On Michael Jackson: The Cost of Avoidance

On Michael Jackson:  The Cost of Avoidance

The life and death of Michael Jackson, the King of Pop, offers us cause for reflection on the tragic consequences of avoiding one’s core issues, and the high price a person pays when he or she tries to evade his or her personal history. Michael Jackson, in this therapist’s opinion, personifies, better than anyone, the dissonance between what John Bradshaw refers to as one’s false self, or persona, and one’s true self.

The media, though it reports on various information about Jackson’s life such as the accusations of abuse as a child, his obsession with constantly changing his physical appearance, his eccentric and reclusive behavior, and the allegations against him of child molestation, do not weave these disparate facts into a coherent, meaningful fabric, instead labeling him as “Wacko Jacko”. Many fans, oblivious to these issues, idealize him based on his musical performance skills as if this offered immunity from either being harmed or harming others; the truth, as usual, lies somewhere between these two extremes.

What we know about abuse is that it is cyclical and intergenerational, continuing from one generation to the next, kept in place by secrecy, denial, and pain.  Family members who have been abused tend to deny the abuse because of the overwhelming shame, consuming rage, and the emotional desolation and agony they experience when they attempt to unearth it; perpetrators and enablers (who have often been abused themselves when young) tend to deny the abuse because of their shame and guilt.
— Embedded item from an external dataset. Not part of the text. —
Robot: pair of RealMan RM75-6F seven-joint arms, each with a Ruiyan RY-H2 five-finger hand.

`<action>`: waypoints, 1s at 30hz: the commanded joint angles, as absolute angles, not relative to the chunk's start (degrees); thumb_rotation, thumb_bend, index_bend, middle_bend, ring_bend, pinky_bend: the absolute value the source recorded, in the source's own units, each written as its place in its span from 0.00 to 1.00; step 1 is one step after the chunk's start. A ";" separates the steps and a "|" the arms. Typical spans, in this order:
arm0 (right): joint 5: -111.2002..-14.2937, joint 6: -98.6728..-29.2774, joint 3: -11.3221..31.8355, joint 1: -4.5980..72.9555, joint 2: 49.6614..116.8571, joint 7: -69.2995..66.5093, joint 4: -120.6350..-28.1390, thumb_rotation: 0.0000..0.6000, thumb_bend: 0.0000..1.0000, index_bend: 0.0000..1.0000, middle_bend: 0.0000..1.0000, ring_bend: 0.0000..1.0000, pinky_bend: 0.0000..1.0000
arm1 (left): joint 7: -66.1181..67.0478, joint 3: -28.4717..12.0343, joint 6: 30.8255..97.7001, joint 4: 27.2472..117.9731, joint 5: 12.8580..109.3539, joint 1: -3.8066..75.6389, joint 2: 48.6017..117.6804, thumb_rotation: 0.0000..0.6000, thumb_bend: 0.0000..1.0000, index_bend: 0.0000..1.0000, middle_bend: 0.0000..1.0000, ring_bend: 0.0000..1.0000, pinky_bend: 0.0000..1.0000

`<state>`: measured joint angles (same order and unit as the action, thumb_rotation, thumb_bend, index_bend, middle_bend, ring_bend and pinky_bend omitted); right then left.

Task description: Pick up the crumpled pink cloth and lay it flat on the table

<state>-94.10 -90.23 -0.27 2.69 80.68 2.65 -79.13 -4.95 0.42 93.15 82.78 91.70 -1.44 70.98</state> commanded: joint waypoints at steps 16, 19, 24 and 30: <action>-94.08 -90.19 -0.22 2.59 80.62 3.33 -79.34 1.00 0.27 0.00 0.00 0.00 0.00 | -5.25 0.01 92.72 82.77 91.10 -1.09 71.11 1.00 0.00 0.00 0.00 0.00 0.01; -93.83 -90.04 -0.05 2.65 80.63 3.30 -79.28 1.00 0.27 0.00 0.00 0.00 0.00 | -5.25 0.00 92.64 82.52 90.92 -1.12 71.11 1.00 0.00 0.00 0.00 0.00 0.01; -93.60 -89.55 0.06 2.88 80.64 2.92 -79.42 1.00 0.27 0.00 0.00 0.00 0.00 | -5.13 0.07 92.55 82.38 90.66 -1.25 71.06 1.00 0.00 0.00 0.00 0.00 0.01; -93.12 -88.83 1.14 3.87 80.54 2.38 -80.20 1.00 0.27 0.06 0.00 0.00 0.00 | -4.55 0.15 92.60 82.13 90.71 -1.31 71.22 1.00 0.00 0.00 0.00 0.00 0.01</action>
When one’s body integrity is violated by abuse at an early age, it causes severe emotional and psychological damage, self-esteem to be annihilated, the ability to attach appropriately and form meaningful relationships to be compromised, and body image and sexuality to become distorted.  The violation of one’s self and exploitation of one’s helplessness and dependency destroys one’s ability to trust and inextricably connects bonding and intimacy to being victimized, rendering one isolated and unsupported.

Those of us who have worked with abuse recognize a pattern of symptoms that often are present including: secrecy, denial, minimization, rationalization, sexual acting out, inability to bond and form close, lasting peer relationships, low self-esteem, isolation, distrust/being overly trusting, anxiety, depression, eating disorders, substance abuse, victimizing others, toxic shame, and self-loathing.

Given what we know about the effects of early trauma and the information the media has supplied about Michael Jackson, it seems clear that his life ended with wounds inflicted in childhood and the resultant split between his true self (the healthy intact self predating the abuse) and his false self (erected in an attempt to protect himself against further injury)  left unresolved; the accumulated shame, guilt, emotional pain and self-loathing generated by both the guarding of the family secret and its public exposure ultimately becoming too hard to bear.

It is a sad commentary that few people appreciate this real tragedy, rather than the loss of a popular icon, and that the legal system and his family, friends, and medical personnel appear to have colluded, intentionally or not, in the avoidance of Michael Jackson’s core issues.  But therapists can see this as confirmation of the tremendous importance of our work that can empower our clients to grapple with and resolve such hard, painful truth because in order to heal the true self, they must receive emotional support and validation of their emotional and psychological trauma.  In therapy clients can finally unburden painful secrets and heal the crippling shame that keep the abusive system in place, begin to practice awareness rather than denial, and gain the courage to confront the issues rather than avoid them.